### Work to be completed
A verbatim copy of the listing is needed; pictures are to be left out.

Source data START

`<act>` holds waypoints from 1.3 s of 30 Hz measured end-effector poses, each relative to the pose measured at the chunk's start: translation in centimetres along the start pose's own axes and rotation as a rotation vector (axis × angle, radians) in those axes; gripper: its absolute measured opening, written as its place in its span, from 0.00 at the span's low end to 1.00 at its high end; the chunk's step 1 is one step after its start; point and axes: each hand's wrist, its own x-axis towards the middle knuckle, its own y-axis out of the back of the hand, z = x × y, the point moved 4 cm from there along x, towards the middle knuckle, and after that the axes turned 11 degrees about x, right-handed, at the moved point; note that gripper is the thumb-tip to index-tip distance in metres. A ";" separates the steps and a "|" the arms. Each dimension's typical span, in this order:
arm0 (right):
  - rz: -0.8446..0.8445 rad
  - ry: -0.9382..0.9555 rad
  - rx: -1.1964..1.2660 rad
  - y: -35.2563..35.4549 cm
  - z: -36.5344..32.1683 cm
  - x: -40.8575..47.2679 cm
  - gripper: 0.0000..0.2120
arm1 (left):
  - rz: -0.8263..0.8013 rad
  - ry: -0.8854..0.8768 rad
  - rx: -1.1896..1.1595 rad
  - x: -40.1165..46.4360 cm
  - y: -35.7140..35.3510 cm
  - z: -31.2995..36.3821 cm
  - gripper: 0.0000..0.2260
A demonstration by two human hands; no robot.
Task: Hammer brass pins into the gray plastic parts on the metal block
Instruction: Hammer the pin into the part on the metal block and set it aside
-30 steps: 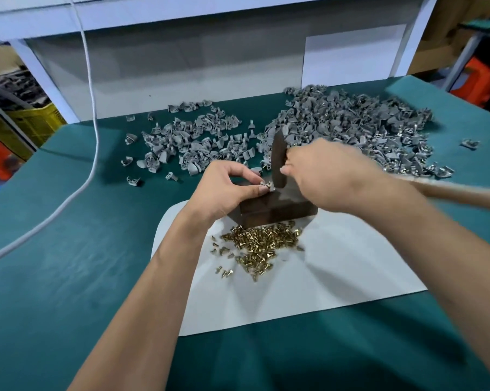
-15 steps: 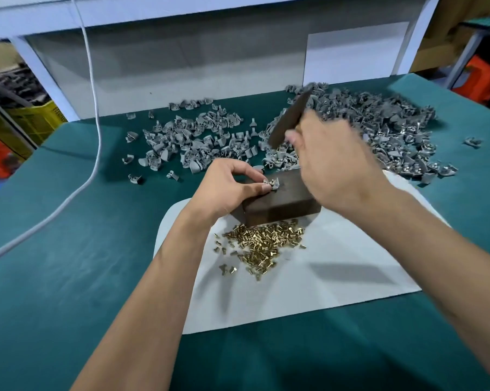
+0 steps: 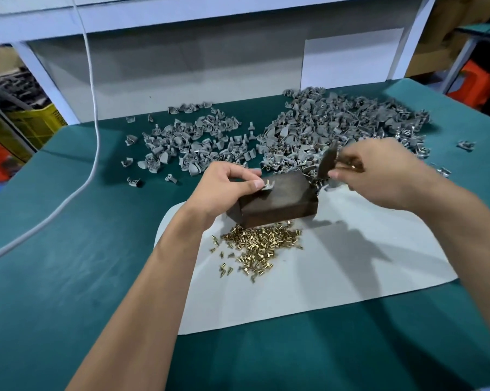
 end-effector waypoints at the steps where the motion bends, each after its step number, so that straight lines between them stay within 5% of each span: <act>1: -0.004 -0.030 -0.032 0.4 0.7 -0.2 0.14 | -0.002 0.005 0.000 0.0 0.0 0.0 0.02; 6: -0.011 -0.167 -0.287 -0.6 2.8 -1.4 0.09 | -0.022 -0.012 -0.031 -0.1 -0.3 0.3 0.02; 13: -0.021 -0.163 -0.184 -1.4 2.4 -1.0 0.06 | -0.052 -0.039 -0.067 -0.6 -0.6 0.8 0.05; 17: 0.119 0.068 -0.026 -2.0 -0.6 -0.4 0.02 | -0.054 -0.052 -0.071 -0.7 -0.7 1.1 0.06; 20: 0.017 0.306 0.040 -4.5 -3.5 -0.5 0.12 | -0.053 -0.064 -0.079 -0.8 -0.6 1.3 0.06; 24: 0.075 0.451 0.042 -5.7 -4.2 0.3 0.13 | -0.046 -0.115 -0.084 -0.6 -0.5 1.3 0.06; 27: 0.216 0.449 0.107 -5.6 -3.2 0.7 0.16 | 0.140 -0.163 -0.114 -0.1 0.8 0.8 0.09; 31: 0.438 0.272 0.174 -5.4 -0.6 0.9 0.17 | 0.435 -0.174 0.317 0.6 3.6 -1.2 0.02; 35: 0.519 0.043 0.245 -5.3 1.7 1.5 0.16 | 0.209 -0.087 0.337 0.7 4.3 -3.0 0.08; 39: 0.514 0.146 0.284 -5.1 0.8 0.8 0.09 | 0.129 -0.105 0.438 0.2 4.2 -3.0 0.13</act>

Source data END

### Reply to the exercise
`<act>` holds waypoints from 1.3 s of 30 Hz measured end-effector poses, each relative to the pose measured at the chunk's start: translation in centimetres along the start pose's own axes and rotation as a rotation vector (axis × angle, radians) in those axes; gripper: its absolute measured opening, written as its place in its span, from 0.00 at the span's low end to 1.00 at its high end; the chunk's step 1 is one step after its start; point and axes: each hand's wrist, its own x-axis towards the middle knuckle, its own y-axis out of the back of the hand, z = x × y, the point moved 4 cm from there along x, towards the middle knuckle, and after that the axes turned 11 degrees about x, right-handed, at the moved point; note that gripper is the thumb-tip to index-tip distance in metres. A ";" separates the steps and a "|" the arms. Each dimension's typical span, in this order:
arm0 (right):
  - rz: -0.8446..0.8445 rad
  - ry: -0.9382..0.9555 rad
  - rx: -1.1964..1.2660 rad
  - y: -35.2563..35.4549 cm
  - z: -36.5344..32.1683 cm
  - x: -40.8575..47.2679 cm
  - gripper: 0.0000..0.2120
arm1 (left):
  - rz: -0.8263..0.8013 rad
  - ry: -0.8854..0.8768 rad
  - rx: -1.1896..1.1595 rad
  - x: -40.1165..46.4360 cm
  - y: -35.7140..35.3510 cm
  - z: -31.2995..36.3821 cm
  - gripper: 0.0000..0.2260
A demonstration by two human hands; no robot.
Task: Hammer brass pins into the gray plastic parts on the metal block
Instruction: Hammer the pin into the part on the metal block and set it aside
-30 steps: 
-15 steps: 
+0 steps: 
 end-effector waypoints at the steps where the motion bends, each after its step number, so that straight lines between them stay within 5% of each span: <act>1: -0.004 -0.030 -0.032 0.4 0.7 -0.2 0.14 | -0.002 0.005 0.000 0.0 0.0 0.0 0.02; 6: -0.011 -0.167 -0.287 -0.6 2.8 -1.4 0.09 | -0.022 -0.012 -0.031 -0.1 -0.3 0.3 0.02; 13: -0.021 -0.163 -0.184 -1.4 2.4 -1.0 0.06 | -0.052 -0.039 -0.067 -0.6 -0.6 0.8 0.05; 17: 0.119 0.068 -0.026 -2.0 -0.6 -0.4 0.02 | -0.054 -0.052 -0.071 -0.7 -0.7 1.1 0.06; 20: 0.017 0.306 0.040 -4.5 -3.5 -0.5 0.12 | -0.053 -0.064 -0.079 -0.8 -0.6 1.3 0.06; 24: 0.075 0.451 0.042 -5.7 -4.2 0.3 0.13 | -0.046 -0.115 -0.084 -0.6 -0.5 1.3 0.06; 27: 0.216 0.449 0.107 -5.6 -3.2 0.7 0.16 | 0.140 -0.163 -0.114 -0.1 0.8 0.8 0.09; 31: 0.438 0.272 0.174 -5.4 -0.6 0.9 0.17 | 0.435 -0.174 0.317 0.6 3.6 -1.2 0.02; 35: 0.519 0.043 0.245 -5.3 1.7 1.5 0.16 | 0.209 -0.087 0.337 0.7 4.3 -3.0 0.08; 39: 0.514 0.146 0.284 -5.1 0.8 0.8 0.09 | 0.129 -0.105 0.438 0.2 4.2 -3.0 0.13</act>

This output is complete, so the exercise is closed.